Re: [GENERAL] Planner statistics usage for composite type

From
Tom Lane
Date:
Dmitry Lazurkin <dilaz03@gmail.com> writes:
> I am trying to find workaround for cross-column statistics.
> ...
> Worn estimate. Planner doesn't use statistics. In code I see usage of
> function scalargtsel which returns default selectivity because
> ROW('tag1', 0.9)::tag_sim is not Const.

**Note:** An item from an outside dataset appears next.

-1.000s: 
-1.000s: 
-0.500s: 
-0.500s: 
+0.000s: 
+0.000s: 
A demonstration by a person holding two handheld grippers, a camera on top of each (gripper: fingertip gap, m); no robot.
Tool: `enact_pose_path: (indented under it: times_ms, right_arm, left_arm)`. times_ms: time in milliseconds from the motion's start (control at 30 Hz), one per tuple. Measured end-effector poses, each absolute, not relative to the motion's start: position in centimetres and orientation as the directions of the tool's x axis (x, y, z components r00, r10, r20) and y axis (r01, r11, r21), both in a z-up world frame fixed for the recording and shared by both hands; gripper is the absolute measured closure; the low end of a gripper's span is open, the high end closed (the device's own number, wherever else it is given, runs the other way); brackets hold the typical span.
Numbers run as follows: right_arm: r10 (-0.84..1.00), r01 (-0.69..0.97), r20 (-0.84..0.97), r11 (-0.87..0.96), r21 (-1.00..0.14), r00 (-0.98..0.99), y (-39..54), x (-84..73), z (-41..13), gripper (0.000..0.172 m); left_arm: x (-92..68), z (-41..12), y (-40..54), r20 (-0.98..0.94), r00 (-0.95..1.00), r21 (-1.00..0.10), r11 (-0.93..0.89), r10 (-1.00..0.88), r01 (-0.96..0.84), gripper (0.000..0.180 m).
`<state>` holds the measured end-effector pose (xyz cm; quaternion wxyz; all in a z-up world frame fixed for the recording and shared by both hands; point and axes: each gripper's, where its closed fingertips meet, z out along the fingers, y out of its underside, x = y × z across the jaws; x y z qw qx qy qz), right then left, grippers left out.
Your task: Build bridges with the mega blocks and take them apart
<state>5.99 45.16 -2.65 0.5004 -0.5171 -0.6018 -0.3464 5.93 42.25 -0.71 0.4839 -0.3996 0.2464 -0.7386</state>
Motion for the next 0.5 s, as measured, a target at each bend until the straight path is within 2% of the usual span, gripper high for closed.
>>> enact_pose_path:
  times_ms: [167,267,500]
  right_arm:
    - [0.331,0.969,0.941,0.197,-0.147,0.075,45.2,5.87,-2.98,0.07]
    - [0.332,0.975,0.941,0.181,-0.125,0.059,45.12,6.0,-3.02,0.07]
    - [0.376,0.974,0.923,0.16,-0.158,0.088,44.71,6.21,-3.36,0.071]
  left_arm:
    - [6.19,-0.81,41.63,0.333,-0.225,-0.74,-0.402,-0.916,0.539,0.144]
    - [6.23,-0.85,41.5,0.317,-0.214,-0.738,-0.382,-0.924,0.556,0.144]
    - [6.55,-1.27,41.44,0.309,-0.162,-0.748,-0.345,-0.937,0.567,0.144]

Yeah, that's because eval_const_expressions doesn't know how to fold
a constant RowExpr to a simple Const.  I have a patch laying about
someplace to improve that, but I keep forgetting about it until
we're in beta phase :-(.  In the meantime you could perhaps do the
folding by hand:

regression=# EXPLAIN ANALYZE SELECT * FROM tags WHERE ROW(t, s)::tag_sim >= '(tag1,0.9)'::tag_sim AND
ROW(t, s)::tag_sim <= '(tag1,1.0)'::tag_sim;
                                                      QUERY PLAN
----------------------------------------------------------------------------------------------------------------------
 Index Scan using tags_composite on tags  (cost=0.29..8.30 rows=1 width=13) (actual time=0.051..0.051 rows=0 loops=1)
   Index Cond: ((ROW(t, s)::tag_sim >= '(tag1,0.9)'::tag_sim) AND (ROW(t, s)::tag_sim <= '(tag1,1)'::tag_sim))
 Planning time: 0.230 ms
 Execution time: 0.110 ms
(4 rows)

            regards, tom lane


Re: [GENERAL] Planner statistics usage for composite type

From
Stephen Frost
Date:
Tom,

* Tom Lane (tgl@sss.pgh.pa.us) wrote:
> Dmitry Lazurkin <dilaz03@gmail.com> writes:
> > I am trying to find workaround for cross-column statistics.
> > ...
> > Worn estimate. Planner doesn't use statistics. In code I see usage of
> > function scalargtsel which returns default selectivity because
> > ROW('tag1', 0.9)::tag_sim is not Const.
>
> Yeah, that's because eval_const_expressions doesn't know how to fold
> a constant RowExpr to a simple Const.  I have a patch laying about
> someplace to improve that, but I keep forgetting about it until
> we're in beta phase :-(.  In the meantime you could perhaps do the
> folding by hand:

Put it into the CF..?

Thanks!

Stephen

Attachment

Re: [GENERAL] Planner statistics usage for composite type

From
Tom Lane
Date:
Stephen Frost <sfrost@snowman.net> writes:
> * Tom Lane (tgl@sss.pgh.pa.us) wrote:
>> Yeah, that's because eval_const_expressions doesn't know how to fold
>> a constant RowExpr to a simple Const.  I have a patch laying about
>> someplace to improve that, but I keep forgetting about it until
>> we're in beta phase :-(.  In the meantime you could perhaps do the
>> folding by hand:

> Put it into the CF..?

Actually, I did already:
https://commitfest.postgresql.org/14/1136/

            regards, tom lane


Re: [GENERAL] Planner statistics usage for composite type

From
Dmitry Lazurkin
Date:
On 07/19/2017 06:37 PM, Tom Lane wrote:
> Dmitry Lazurkin <dilaz03@gmail.com> writes:
>> I am trying to find workaround for cross-column statistics.
>> ...
>> Worn estimate. Planner doesn't use statistics. In code I see usage of
>> function scalargtsel which returns default selectivity because
>> ROW('tag1', 0.9)::tag_sim is not Const.
> regression=# EXPLAIN ANALYZE SELECT * FROM tags WHERE ROW(t, s)::tag_sim >= '(tag1,0.9)'::tag_sim AND
> ROW(t, s)::tag_sim <= '(tag1,1.0)'::tag_sim;
>                                                       QUERY PLAN

>
----------------------------------------------------------------------------------------------------------------------
>  Index Scan using tags_composite on tags  (cost=0.29..8.30 rows=1 width=13) (actual time=0.051..0.051 rows=0 loops=1)
>    Index Cond: ((ROW(t, s)::tag_sim >= '(tag1,0.9)'::tag_sim) AND (ROW(t, s)::tag_sim <= '(tag1,1)'::tag_sim))
>  Planning time: 0.230 ms
>  Execution time: 0.110 ms
> (4 rows)

Thank you. (: